Task item:
As the answer, give a copy of each line below that includes the word "held".

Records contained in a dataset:

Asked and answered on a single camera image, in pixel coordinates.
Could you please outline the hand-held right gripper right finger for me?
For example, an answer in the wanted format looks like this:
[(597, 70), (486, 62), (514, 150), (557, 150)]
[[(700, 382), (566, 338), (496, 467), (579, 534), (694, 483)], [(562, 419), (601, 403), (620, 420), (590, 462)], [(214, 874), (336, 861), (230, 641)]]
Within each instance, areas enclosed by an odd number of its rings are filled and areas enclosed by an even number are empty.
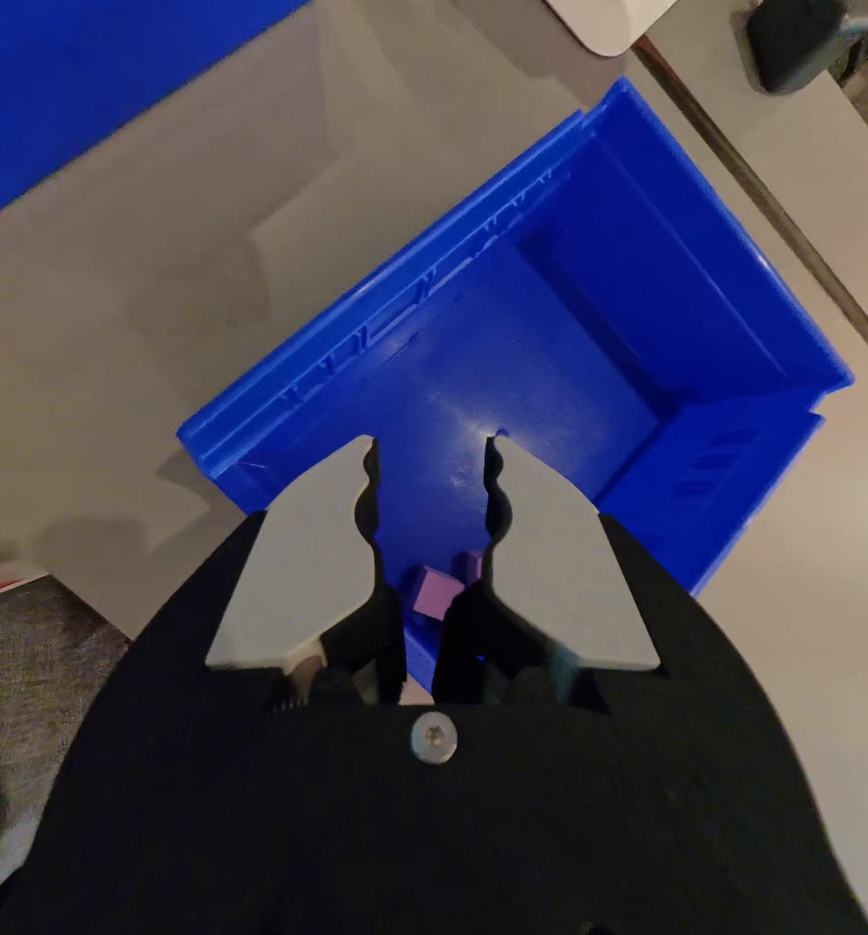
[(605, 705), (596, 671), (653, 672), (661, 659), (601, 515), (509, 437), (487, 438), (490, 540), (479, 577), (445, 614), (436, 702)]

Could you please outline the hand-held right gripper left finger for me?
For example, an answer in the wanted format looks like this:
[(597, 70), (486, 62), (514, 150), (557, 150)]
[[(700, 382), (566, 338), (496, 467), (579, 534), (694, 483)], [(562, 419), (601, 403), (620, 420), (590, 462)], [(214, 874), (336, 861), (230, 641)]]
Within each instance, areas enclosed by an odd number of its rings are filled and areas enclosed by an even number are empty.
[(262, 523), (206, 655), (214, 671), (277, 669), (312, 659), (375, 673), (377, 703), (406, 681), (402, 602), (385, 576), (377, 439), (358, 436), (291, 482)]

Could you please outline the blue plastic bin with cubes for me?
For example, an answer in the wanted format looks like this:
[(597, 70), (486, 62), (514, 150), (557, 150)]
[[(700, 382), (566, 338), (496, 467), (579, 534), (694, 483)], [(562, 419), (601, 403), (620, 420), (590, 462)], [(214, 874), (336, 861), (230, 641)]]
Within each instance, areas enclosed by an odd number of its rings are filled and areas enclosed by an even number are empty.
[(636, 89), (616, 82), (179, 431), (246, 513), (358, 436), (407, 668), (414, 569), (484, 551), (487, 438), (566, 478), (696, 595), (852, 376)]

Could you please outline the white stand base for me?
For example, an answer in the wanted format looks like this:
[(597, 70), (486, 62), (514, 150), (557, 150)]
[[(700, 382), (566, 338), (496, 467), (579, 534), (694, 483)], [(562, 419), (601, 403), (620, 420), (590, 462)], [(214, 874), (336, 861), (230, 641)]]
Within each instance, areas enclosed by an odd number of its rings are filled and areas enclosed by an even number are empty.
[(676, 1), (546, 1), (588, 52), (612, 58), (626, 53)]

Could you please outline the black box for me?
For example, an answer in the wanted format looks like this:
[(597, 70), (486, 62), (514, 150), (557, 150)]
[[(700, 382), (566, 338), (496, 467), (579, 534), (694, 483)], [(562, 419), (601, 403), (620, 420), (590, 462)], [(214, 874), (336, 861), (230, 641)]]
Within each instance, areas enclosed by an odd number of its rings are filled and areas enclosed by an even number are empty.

Answer to the problem:
Could you please outline the hand-held right gripper right finger for me?
Could you please outline the hand-held right gripper left finger for me?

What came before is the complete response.